# N-Gram Language Model
Language Models(LMs) assign probabilities to sequences of words.  
N-gram language model is the the simplest model that assigns probabilities to sentences with sequences of N words.  
  
Let $P(w | h)$ be the probability of a word w given some history $h$  
Since language is creative, we cannot calculate the probability for every word given every history,  
One way is to decompose this probability using the chain rule of probability:
$P(X_1 ...X_n ) = P(X_1)P(X_2 | X_1)P(X_3 | X_1^2 )...P(X_n | X_1^{n−1})$  
But this may not help for the same reason.   
The intuition of the n-gram model is that instead of computing the probability of a word given its entire history, we can approximate the history by just the last few words.  
In bigram, that is $P(w_n | w_1^{n−1} ) ≈ P(w_n | w_{n−1} )$  
And $P(w_n| w_{n−1}) = \frac{C(w_{n-1}w_n)}{C(w_{n-1})}$

In [1]:
file_dir = './data/wsj_sec22'

In [2]:
from collections import Counter

c = Counter()
with open(file_dir) as f:
    for line in f.readlines():
        words = ['<s>'] + line.lower().strip().split() + ['</s>']
        bigram = zip(*[words[i:] for i in range(2)])
        trigram = zip(*[words[i:] for i in range(3)])
        c.update([(w,) for w in words])
        c.update(bigram)
        c.update(trigram)

In [3]:
c.most_common(10)

[(('the',), 2185),
 ((',',), 2143),
 (('<s>',), 1700),
 (('</s>',), 1700),
 (('.',), 1660),
 (('.', '</s>'), 1562),
 (('of',), 913),
 (('to',), 868),
 (('a',), 817),
 (('in',), 706)]

In [4]:
c.most_common()[-10:]

[(('up', 'from', '$'), 1),
 (('from', '$', '15.2'), 1),
 (('$', '15.2', 'million'), 1),
 (('15.2', 'million', 'in'), 1),
 (('fiscal', '1988', 'and'), 1),
 (('1988', 'and', '$'), 1),
 (('and', '$', '3.9'), 1),
 (('$', '3.9', 'million'), 1),
 (('3.9', 'million', 'in'), 1),
 (('million', 'in', '1985'), 1)]

In [5]:
unigram = dict()
bigram = dict()
trigram = dict()

for k, v in c.items():
    if len(k) == 1:
        unigram[k] = v
    elif len(k) == 2:
        bigram[k] = v
    else:
        trigram[k] = v

In [9]:
unigram_prob = dict()
unigram_token = sum(unigram.values())
for word, num in unigram.items():
    unigram_prob[word] = num / unigram_token

# P(w2|w1) = P(w1, w2) / P(w1, _)
bigram_prob = dict()
for words, num in bigram.items():
    w1, w2 = words
    bigram_prob[words] = num / unigram[(w1,)]
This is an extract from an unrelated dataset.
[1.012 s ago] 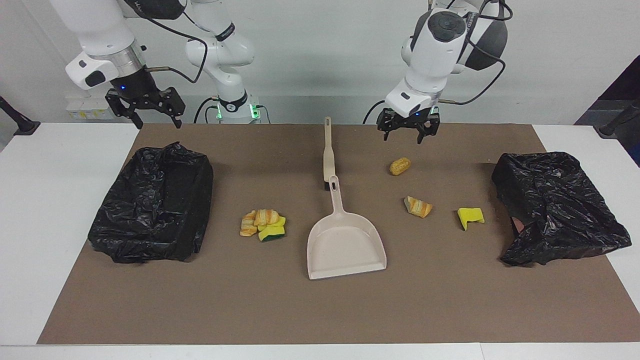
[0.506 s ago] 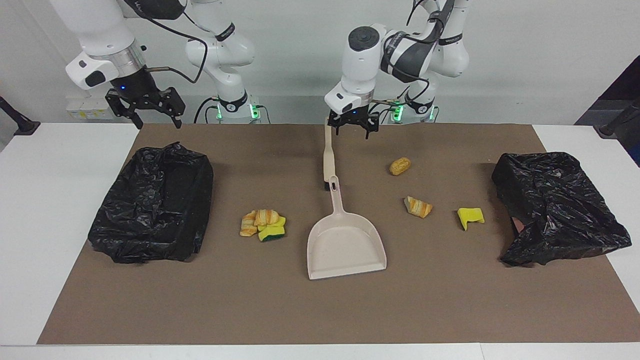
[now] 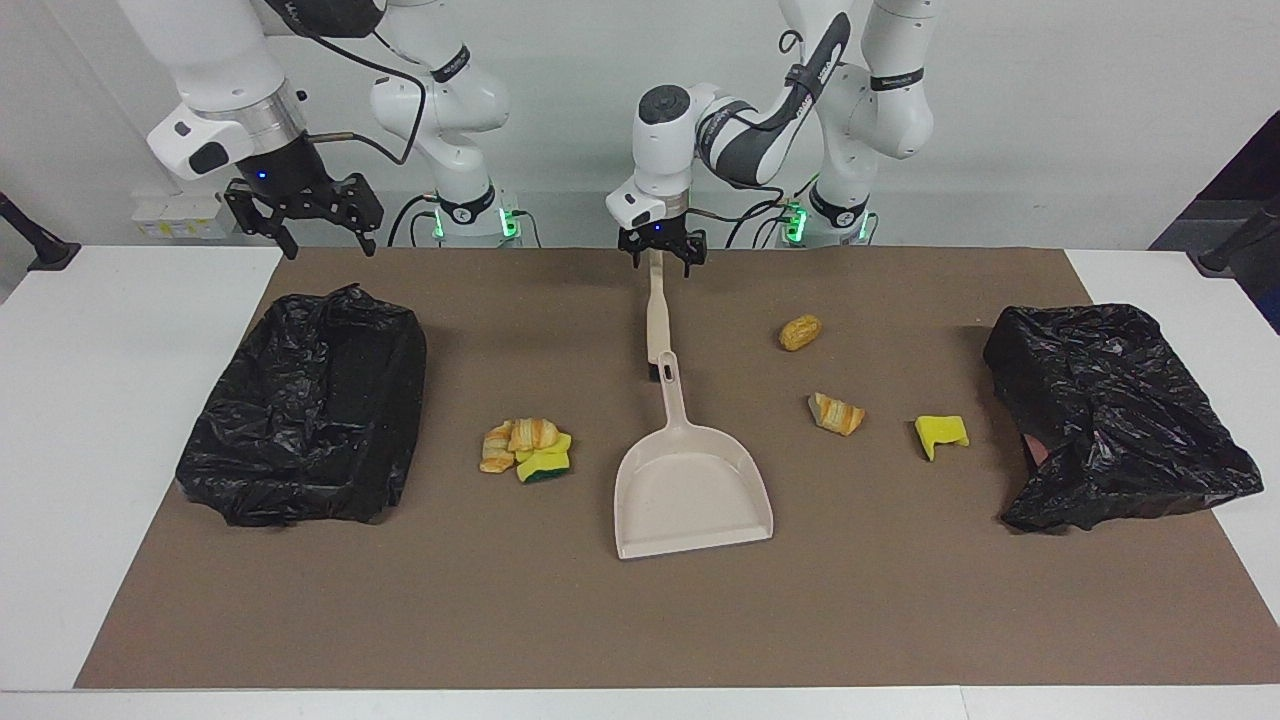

# P(w3|w2w1) = P(w1, w2, w3) / P(w1, w2, _)
trigram_prob = dict()
for words, num in trigram.items():
    w1, w2, w3 = words
    trigram_prob[words] = num / bigram[(w1, w2)]

In [12]:
sorted(unigram.items(), key=lambda x:x[1], reverse=True)[:10]

[(('the',), 2185),
 ((',',), 2143),
 (('<s>',), 1700),
 (('</s>',), 1700),
 (('.',), 1660),
 (('of',), 913),
 (('to',), 868),
 (('a',), 817),
 (('in',), 706),
 (('and',), 682)]

In [13]:
sorted(bigram.items(), key=lambda x:x[1], reverse=True)[:10]

[(('.', '</s>'), 1562),
 (('<s>', 'the'), 293),
 (('of', 'the'), 219),
 (('in', 'the'), 208),
 ((',', 'the'), 176),
 (('<s>', '``'), 124),
 ((',', "''"), 121),
 (('for', 'the'), 102),
 ((',', 'and'), 97),
 ((',', 'a'), 89)]

In [14]:
sorted(trigram.items(), key=lambda x:x[1], reverse=True)[:10]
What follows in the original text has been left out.